先のウォルマートの案件では、日本だけでなく、中国、インド、韓国などからも売り込みがあり、壮絶なバトルをしました。そのときに知り合った韓国人は、「私は片道航空切符で来た。この案件がとれなければ帰れない。だから君達にも決して負けないように死ぬ気で取り組む。そして、晴れて案件を勝ち取ったらファーストクラスで帰る」と話していました。一方、私は往復切符を持ち、そこまでの意気込みはありませんでした。

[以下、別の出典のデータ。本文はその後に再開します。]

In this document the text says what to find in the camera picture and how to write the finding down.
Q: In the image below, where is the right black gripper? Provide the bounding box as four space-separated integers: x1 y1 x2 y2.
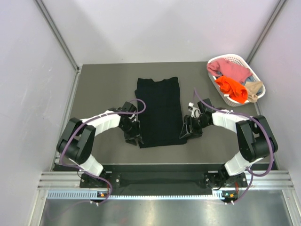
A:
180 115 210 140

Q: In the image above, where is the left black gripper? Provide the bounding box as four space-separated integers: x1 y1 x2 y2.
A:
119 120 143 145

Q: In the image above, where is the black t shirt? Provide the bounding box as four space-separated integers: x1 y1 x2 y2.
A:
135 77 187 148

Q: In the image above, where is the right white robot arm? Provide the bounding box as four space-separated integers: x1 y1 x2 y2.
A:
179 98 278 186

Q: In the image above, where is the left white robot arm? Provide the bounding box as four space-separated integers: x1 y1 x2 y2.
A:
56 99 146 187

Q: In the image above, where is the orange t shirt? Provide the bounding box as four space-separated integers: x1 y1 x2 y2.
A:
215 76 248 104

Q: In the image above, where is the pink t shirt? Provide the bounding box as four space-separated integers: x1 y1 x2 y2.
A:
206 58 252 83

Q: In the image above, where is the beige garment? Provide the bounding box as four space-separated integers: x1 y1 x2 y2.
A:
244 81 263 103

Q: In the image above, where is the light blue garment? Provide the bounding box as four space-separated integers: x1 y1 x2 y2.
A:
244 76 254 84

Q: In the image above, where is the white laundry basket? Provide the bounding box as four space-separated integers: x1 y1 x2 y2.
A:
206 54 266 107

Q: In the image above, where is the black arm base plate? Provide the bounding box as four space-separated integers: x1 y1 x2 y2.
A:
79 163 250 189

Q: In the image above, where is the grey slotted cable duct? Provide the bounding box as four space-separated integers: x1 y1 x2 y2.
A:
47 190 236 201

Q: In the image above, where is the aluminium frame rail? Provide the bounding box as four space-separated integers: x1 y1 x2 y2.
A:
38 170 294 190

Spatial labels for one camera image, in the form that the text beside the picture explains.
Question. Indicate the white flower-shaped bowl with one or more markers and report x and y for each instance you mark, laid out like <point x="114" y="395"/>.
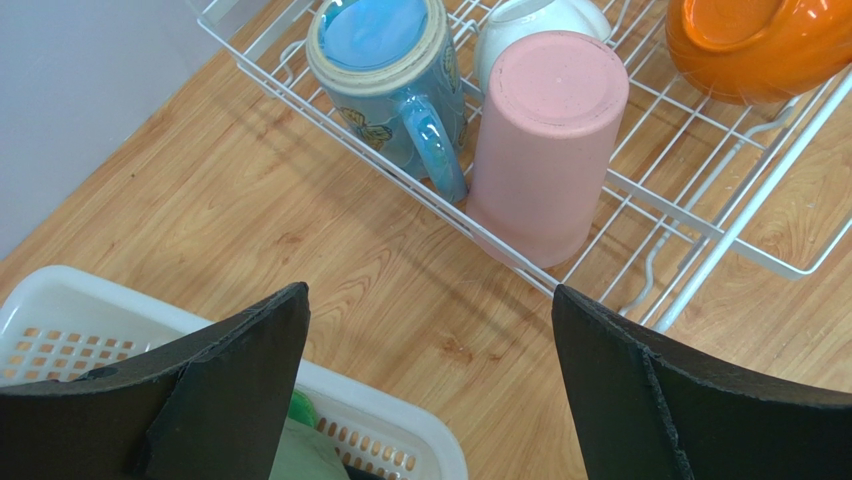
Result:
<point x="517" y="19"/>

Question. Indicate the blue butterfly mug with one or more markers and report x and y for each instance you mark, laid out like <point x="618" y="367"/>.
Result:
<point x="391" y="70"/>

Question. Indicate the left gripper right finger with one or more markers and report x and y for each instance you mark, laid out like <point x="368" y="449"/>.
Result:
<point x="646" y="406"/>

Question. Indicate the white wire dish rack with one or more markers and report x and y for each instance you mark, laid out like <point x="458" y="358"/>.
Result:
<point x="688" y="174"/>

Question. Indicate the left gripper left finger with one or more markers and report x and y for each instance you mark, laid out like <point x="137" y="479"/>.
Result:
<point x="209" y="405"/>

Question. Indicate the pink cup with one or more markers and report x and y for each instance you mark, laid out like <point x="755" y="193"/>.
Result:
<point x="552" y="111"/>

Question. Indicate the white plastic basket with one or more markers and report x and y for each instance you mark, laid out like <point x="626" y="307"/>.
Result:
<point x="60" y="322"/>

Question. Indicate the green cloth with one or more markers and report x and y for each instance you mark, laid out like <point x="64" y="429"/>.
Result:
<point x="304" y="453"/>

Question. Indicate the orange bowl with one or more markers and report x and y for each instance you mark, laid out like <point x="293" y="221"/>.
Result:
<point x="758" y="52"/>

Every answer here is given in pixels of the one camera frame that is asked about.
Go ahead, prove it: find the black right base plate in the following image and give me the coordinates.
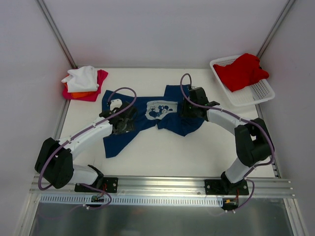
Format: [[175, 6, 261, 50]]
[[204, 179, 249, 196]]

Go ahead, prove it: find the blue cartoon print t-shirt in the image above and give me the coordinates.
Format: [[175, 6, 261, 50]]
[[103, 85, 204, 158]]

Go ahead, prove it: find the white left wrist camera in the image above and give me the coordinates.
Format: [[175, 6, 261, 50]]
[[110, 99, 123, 110]]

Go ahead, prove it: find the white perforated plastic basket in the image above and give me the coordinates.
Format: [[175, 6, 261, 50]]
[[210, 55, 275, 107]]

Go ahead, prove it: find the aluminium frame post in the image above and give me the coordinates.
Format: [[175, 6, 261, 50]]
[[256, 0, 297, 58], [35, 0, 77, 69]]

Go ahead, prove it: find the left aluminium frame post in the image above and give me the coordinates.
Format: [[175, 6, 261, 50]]
[[35, 0, 77, 69]]

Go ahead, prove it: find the right aluminium frame post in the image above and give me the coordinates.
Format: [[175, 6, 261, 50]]
[[256, 0, 297, 58]]

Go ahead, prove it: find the orange folded t-shirt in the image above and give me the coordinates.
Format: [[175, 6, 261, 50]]
[[64, 83, 95, 99]]

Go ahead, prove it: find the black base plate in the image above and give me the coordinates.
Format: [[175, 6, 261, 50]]
[[204, 179, 249, 196], [74, 177, 119, 193]]

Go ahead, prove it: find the pink folded t-shirt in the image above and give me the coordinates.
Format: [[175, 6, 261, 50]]
[[62, 69, 108, 102]]

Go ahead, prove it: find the aluminium mounting rail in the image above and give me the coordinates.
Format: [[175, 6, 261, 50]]
[[29, 173, 296, 199]]

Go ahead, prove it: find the red t-shirt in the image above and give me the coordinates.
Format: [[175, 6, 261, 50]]
[[214, 53, 269, 92]]

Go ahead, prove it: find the white slotted cable duct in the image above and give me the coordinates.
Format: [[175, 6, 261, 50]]
[[40, 194, 223, 207]]

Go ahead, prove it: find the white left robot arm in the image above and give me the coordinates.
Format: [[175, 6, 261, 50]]
[[34, 99, 137, 192]]

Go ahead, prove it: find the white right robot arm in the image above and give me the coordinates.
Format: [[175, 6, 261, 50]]
[[182, 86, 275, 195]]

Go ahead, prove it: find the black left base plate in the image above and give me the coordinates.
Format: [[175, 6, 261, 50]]
[[74, 177, 119, 193]]

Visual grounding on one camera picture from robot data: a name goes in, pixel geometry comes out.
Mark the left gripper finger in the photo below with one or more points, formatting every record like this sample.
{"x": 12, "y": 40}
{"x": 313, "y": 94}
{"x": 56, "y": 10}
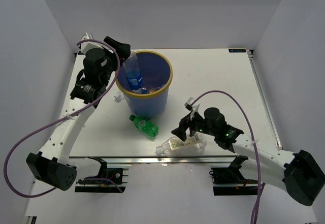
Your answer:
{"x": 123, "y": 50}
{"x": 113, "y": 43}

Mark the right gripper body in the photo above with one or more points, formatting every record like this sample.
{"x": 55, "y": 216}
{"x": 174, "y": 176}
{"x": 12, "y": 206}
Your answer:
{"x": 202, "y": 128}

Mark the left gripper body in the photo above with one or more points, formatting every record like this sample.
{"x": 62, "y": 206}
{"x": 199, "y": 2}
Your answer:
{"x": 112, "y": 63}

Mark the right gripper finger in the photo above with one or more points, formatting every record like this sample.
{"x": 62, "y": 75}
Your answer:
{"x": 194, "y": 121}
{"x": 180, "y": 131}

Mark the large clear labelled bottle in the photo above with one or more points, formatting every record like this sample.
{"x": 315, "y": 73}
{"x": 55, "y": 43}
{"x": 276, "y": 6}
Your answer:
{"x": 175, "y": 147}

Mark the green plastic bottle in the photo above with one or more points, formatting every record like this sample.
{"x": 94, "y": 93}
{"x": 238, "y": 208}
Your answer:
{"x": 145, "y": 126}

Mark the blue label water bottle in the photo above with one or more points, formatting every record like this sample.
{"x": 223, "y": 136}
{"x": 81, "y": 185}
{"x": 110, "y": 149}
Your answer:
{"x": 144, "y": 91}

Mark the orange bottle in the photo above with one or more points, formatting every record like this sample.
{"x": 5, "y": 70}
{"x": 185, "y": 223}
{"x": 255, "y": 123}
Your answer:
{"x": 153, "y": 90}

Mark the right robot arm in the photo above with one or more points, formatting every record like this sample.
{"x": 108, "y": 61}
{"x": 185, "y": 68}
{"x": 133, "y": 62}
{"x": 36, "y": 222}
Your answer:
{"x": 298, "y": 174}

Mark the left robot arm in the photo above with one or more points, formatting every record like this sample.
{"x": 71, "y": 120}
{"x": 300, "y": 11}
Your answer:
{"x": 51, "y": 164}

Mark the blue plastic bin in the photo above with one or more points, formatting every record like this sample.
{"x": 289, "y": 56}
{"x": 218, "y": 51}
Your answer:
{"x": 156, "y": 71}

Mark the clear bottle white cap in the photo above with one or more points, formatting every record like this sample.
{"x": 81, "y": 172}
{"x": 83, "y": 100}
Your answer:
{"x": 118, "y": 97}

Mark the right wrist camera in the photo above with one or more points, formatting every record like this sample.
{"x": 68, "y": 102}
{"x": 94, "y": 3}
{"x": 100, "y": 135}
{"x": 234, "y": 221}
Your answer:
{"x": 191, "y": 107}

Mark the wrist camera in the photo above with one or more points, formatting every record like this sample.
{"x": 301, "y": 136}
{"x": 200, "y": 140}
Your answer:
{"x": 84, "y": 47}
{"x": 191, "y": 107}

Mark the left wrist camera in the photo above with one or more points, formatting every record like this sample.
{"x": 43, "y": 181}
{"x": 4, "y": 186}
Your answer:
{"x": 84, "y": 47}

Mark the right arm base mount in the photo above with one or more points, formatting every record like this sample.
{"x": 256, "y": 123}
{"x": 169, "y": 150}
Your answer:
{"x": 228, "y": 181}

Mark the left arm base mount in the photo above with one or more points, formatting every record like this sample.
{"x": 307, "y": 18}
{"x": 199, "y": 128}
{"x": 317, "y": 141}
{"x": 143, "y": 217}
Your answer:
{"x": 95, "y": 175}

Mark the aluminium table frame rail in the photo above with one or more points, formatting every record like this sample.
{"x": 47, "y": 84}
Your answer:
{"x": 215, "y": 77}

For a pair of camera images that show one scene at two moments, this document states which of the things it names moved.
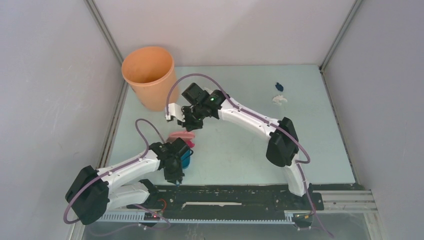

世界で戦うには、これくらいの覚悟が必要だと痛感した瞬間でした。
また、サッカーのW杯をテレビだけでなく、インターネットでも見れるようにしたいと、飛び込みでチューリッヒにある国際サッカー連盟(FIFA)に提案に行ったことがあります。すると、「権利をつくってくれたら、考えてもいいよ」と言ってくれました。その後、権利づくりに奔走し、6週連続でスイスまで日帰りの出張を繰り返した結果、契約締結に至りました。相手から、「これで決まったね」と言われた瞬間は、さすがにウルウルきました。その後、FIFAの会長やベッケンバウアー氏と一緒に試合を観戦したりもしています。
これまでにいろいろな経験をしてきましたが、まだまだ道半ばで、これからも世界に目を向けてチャレンジを続けていきたいと思っています。まずは自分が走って、その姿を見せる。それが大事なことだと思っています。